* What the exercise asks *
When a line below contains the word "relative", copy that line.

#####

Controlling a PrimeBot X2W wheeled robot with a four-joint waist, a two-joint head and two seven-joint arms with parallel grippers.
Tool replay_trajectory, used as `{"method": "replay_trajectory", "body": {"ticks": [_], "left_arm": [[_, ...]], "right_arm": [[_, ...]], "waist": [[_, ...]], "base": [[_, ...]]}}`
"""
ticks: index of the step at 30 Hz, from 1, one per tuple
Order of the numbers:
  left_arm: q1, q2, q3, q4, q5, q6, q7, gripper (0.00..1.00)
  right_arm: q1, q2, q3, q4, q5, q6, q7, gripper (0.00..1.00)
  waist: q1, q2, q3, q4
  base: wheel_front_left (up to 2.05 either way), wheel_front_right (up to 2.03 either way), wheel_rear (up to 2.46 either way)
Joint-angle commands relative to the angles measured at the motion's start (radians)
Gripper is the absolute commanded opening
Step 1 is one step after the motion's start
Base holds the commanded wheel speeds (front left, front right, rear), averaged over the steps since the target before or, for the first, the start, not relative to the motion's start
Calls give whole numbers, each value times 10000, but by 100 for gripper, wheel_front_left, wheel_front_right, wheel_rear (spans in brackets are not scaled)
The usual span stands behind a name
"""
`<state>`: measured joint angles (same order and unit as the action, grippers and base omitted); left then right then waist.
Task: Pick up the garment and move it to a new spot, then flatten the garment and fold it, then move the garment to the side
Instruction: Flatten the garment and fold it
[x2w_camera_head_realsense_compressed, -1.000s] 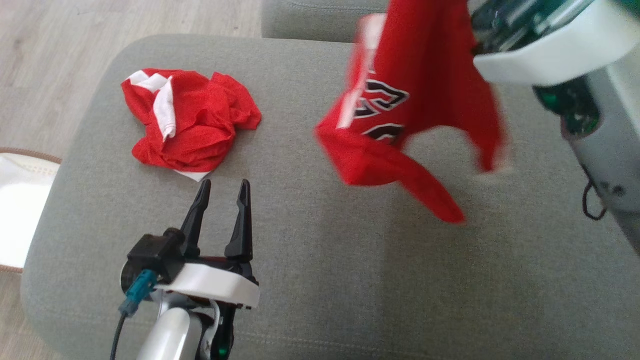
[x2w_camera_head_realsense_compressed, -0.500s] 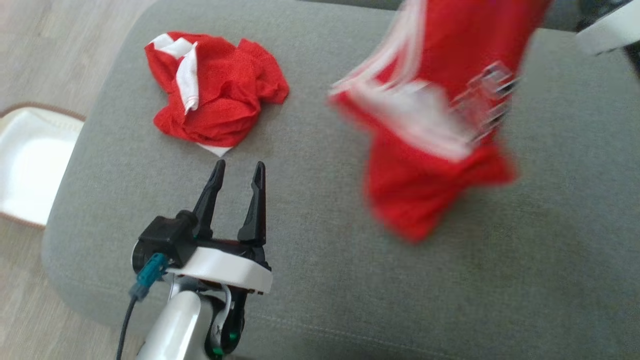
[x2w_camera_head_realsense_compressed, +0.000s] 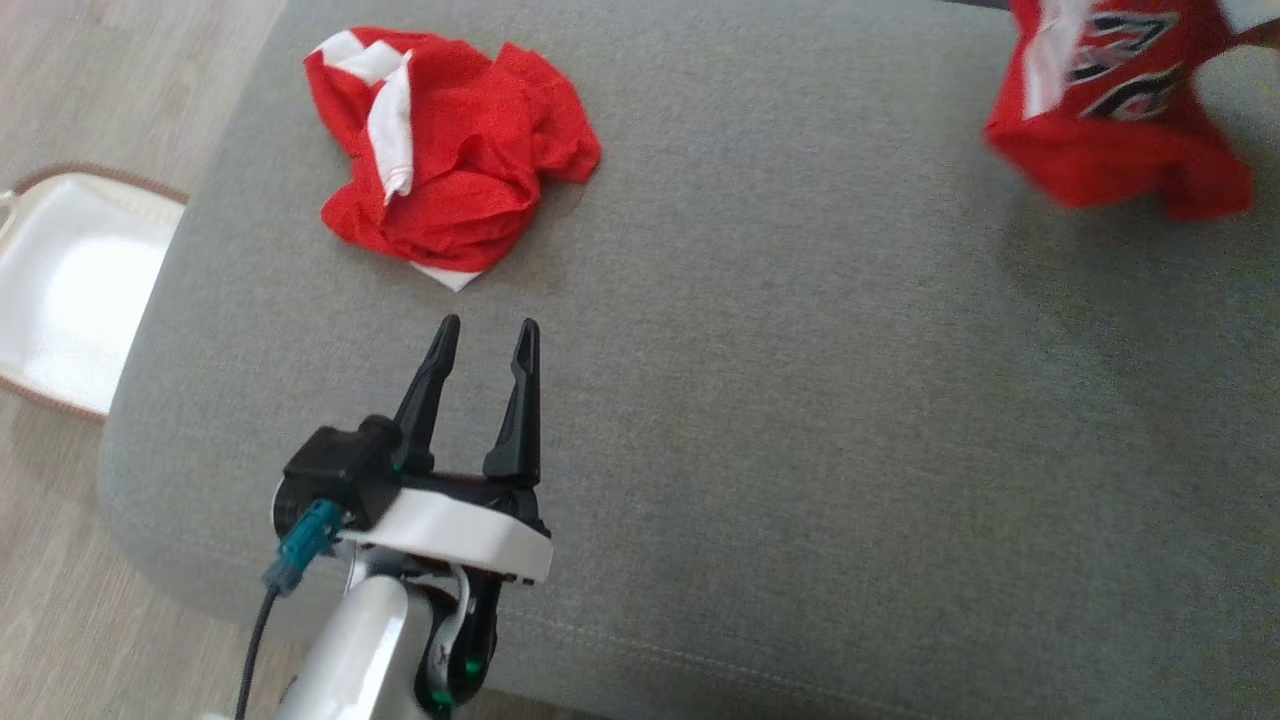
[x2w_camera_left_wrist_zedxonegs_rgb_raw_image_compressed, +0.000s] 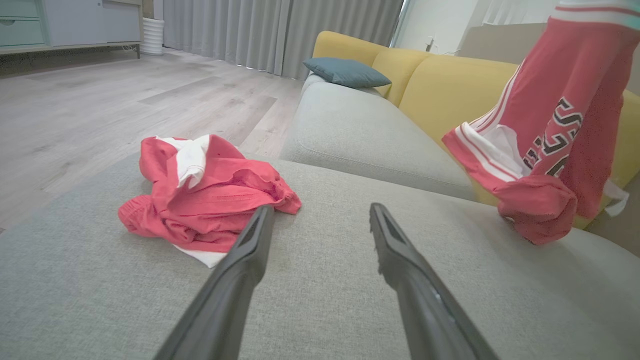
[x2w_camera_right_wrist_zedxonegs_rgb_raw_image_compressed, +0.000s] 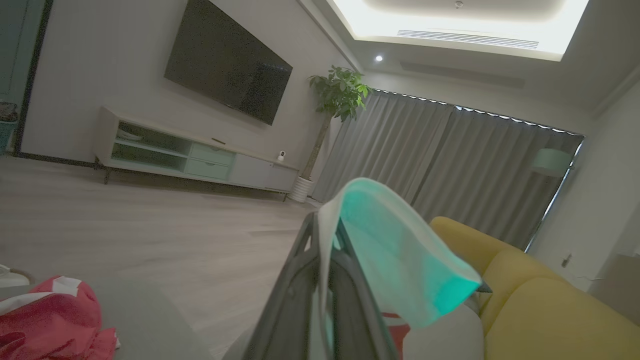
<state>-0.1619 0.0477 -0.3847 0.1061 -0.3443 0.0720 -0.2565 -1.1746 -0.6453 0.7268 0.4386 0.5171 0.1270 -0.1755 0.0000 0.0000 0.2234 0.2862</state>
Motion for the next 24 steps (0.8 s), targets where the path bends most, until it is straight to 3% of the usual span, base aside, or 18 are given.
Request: {"method": "replay_trajectory", "body": {"ticks": [1, 8, 13, 14, 15, 16, 24], "left_arm": [[-474, 26, 233, -349, -53, 65, -53, 100], [-652, 26, 133, -400, -154, 149, -53, 100], [-877, 26, -38, -438, -238, 158, -53, 100], [-936, 26, -82, -444, -264, 161, -53, 100], [-936, 26, -82, -444, -264, 161, -53, 100], [-994, 26, -126, -453, -291, 172, -53, 100], [-1159, 26, -267, -463, -393, 341, -53, 100]], "right_arm": [[-30, 109, 44, -177, 162, 37, 55, 0], [3, 84, 934, 475, 572, 37, 195, 0], [-606, 85, 1389, 2047, 500, 37, 166, 0], [-792, 106, 1489, 2441, 296, 37, 85, 69], [-792, 106, 1489, 2441, 296, 37, 85, 69], [-957, 161, 1580, 2843, 92, 37, 16, 100], [-1609, 985, 1802, 5362, -491, 37, -326, 100]], "waist": [[0, 0, 165, 158], [0, 0, 639, 462], [0, 0, 1021, 603], [0, 0, 1094, 640], [0, 0, 1094, 640], [0, 0, 1155, 672], [0, 0, 1239, 596]], "base": [[0, 0, 0], [0, 0, 0], [0, 0, 0], [0, 0, 0], [0, 0, 0], [0, 0, 0], [0, 0, 0]]}}
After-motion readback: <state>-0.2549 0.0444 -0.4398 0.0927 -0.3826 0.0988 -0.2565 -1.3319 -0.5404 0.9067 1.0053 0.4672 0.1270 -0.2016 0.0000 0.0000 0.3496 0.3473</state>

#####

* Expected answer *
Joint-angle commands relative to the angles measured at the motion's start (radians)
Base holds the commanded wheel speeds (front left, front right, rear), averaged over the steps since the target before or, for the first, the start, not relative to the motion's start

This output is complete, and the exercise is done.